**Aim of the task:** How many of the lines below include "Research"? Give the number and no other words.

§

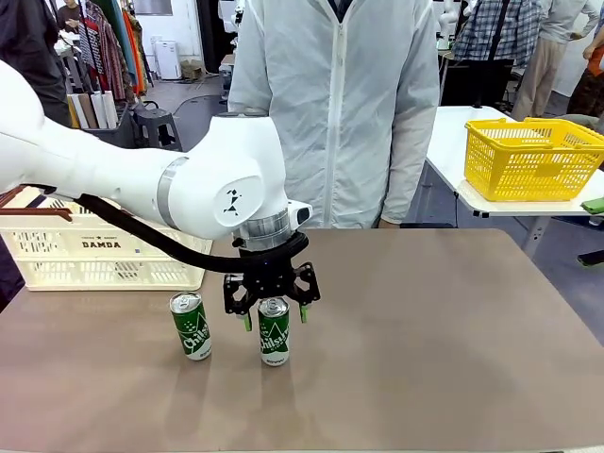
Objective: Place the drinks into the Shopping basket.
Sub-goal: Pick up one drink and place it into the Shopping basket.
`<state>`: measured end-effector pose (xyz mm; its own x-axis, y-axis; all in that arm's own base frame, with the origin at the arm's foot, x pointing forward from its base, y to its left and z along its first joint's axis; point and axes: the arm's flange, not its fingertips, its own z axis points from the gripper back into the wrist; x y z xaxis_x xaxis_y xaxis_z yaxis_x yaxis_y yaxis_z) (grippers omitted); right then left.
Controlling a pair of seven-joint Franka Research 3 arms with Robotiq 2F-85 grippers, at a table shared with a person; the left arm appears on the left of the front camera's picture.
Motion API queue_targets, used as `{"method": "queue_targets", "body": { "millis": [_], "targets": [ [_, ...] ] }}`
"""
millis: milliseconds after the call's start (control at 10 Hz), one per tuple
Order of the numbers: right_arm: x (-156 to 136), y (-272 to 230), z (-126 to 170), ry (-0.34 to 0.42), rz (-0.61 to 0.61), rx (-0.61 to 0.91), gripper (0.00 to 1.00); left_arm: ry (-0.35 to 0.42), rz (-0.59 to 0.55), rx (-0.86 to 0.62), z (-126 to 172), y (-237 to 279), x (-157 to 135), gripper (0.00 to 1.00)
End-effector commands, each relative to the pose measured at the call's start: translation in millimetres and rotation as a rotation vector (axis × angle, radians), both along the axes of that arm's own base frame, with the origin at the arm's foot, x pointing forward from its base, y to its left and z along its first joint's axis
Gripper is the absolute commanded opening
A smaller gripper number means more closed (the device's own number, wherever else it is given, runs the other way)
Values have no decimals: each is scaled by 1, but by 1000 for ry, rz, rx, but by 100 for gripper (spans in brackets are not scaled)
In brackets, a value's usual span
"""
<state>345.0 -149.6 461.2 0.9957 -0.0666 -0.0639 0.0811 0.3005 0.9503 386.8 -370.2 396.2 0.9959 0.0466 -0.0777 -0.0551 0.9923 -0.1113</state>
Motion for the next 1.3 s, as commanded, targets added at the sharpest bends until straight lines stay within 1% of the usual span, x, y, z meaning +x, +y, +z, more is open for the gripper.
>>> {"method": "queue_targets", "body": {
  "millis": [0,100,200,300,600,800,900,1000,1100,1200],
  "targets": [
    [-1,0,6,17,0,3,100,-47,-21,35,2,-1,0,100],
    [-1,0,6,17,0,3,100,-70,-22,48,0,-2,0,44],
    [-1,0,6,17,0,3,100,-61,-20,67,-2,-2,0,0],
    [-1,0,6,17,0,3,100,-49,-23,73,-3,0,0,0],
    [-1,0,6,17,0,3,100,-72,-38,75,-3,-2,0,0],
    [-1,0,6,17,0,3,100,-70,-51,80,-4,-4,1,0],
    [-1,0,6,17,0,3,100,-63,-63,69,4,0,1,0],
    [-1,0,6,17,0,3,100,-63,-76,38,28,13,2,0],
    [-1,0,6,17,0,3,100,-60,-62,37,66,34,3,0],
    [-1,0,6,17,0,3,100,-77,-90,26,108,55,5,0]
  ]
}}
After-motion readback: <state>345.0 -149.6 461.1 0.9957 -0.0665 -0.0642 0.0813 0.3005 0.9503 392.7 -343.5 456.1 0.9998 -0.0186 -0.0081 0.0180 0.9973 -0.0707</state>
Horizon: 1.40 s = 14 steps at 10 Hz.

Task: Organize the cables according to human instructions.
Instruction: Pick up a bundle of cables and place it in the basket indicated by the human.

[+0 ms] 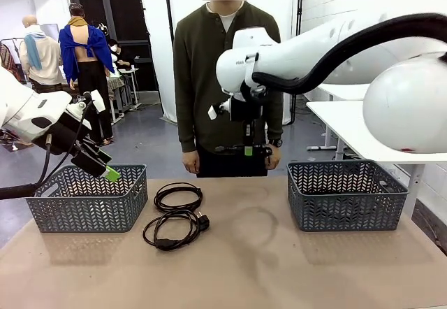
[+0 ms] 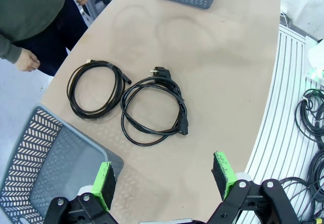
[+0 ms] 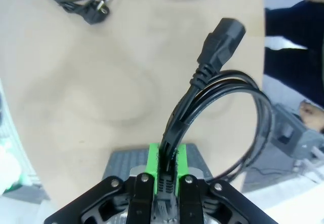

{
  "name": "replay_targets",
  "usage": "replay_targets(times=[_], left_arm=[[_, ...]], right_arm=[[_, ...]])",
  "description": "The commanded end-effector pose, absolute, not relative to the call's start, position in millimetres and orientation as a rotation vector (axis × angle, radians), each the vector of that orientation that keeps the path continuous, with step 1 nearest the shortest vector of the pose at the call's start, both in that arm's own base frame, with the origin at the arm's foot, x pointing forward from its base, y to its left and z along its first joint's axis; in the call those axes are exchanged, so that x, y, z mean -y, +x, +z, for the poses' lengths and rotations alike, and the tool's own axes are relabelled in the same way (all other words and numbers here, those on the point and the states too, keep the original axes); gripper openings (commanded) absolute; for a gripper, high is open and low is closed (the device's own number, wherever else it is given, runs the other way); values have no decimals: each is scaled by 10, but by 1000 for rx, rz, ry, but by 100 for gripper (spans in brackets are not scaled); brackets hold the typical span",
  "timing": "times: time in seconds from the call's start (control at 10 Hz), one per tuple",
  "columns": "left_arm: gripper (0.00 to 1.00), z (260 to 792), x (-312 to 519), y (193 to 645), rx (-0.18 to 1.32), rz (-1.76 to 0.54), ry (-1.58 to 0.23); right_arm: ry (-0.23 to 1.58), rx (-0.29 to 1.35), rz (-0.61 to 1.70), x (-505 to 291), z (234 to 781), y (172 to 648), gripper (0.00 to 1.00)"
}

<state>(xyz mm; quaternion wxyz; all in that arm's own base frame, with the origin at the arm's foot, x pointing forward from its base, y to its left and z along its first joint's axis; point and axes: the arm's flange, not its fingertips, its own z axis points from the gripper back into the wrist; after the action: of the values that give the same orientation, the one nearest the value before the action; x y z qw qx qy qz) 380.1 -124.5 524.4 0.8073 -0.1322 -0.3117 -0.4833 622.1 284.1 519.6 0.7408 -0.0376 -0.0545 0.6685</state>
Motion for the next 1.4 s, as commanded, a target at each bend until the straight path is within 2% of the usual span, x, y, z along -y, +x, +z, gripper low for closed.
replay_targets(times=[0.0, 0.5, 1.3], left_arm=[[100, 5224, 1221, 3812, 672, -1043, -302], [100, 5224, 1221, 3812, 672, -1043, -302], [100, 5224, 1221, 3812, 672, -1043, -302]], right_arm=[[-154, 174, 1535, -2525, 5297, 5901, 0], [-198, 213, 1593, -1833, 5502, 5561, 0], [-153, 167, 1475, -1025, 5446, 5361, 0]])
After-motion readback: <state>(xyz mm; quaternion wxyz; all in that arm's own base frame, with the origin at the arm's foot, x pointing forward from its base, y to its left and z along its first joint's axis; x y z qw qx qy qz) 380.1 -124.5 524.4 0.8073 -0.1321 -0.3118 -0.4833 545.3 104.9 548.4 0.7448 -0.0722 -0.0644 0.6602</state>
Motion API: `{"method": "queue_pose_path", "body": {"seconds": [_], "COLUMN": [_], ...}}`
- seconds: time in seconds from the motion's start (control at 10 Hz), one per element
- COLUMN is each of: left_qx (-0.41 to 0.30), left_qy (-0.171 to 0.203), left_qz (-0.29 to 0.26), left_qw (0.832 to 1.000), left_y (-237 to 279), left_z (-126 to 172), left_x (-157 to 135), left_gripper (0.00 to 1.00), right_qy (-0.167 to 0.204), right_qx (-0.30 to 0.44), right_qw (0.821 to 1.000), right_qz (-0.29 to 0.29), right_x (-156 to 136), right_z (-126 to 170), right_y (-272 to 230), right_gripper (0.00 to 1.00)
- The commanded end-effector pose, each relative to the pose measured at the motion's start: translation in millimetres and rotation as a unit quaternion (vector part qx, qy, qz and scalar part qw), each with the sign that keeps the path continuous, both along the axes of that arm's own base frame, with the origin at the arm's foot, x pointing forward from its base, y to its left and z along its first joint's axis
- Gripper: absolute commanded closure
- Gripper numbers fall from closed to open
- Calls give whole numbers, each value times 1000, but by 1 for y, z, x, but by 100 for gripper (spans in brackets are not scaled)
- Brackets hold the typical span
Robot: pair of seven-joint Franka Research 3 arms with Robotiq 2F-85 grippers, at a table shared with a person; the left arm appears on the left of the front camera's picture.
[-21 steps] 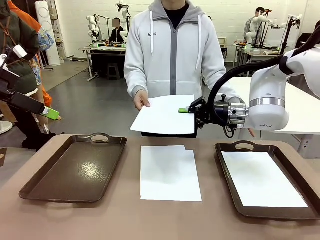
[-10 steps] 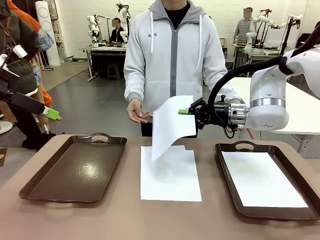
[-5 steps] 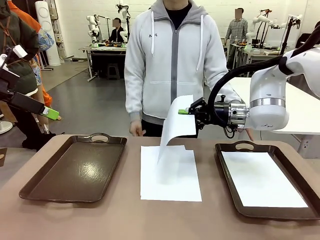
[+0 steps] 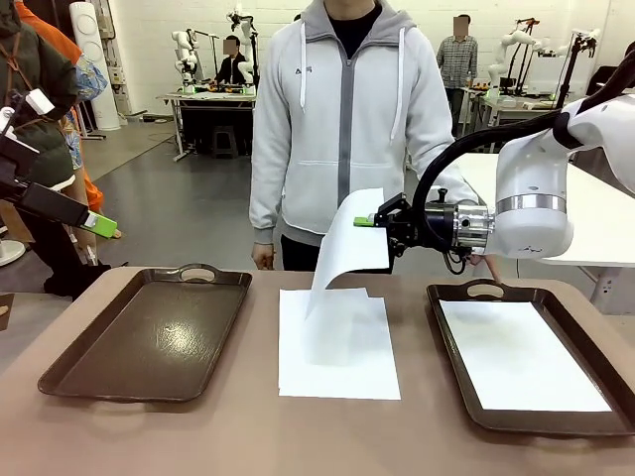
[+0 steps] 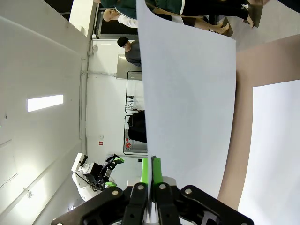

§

**Problem solution:** 2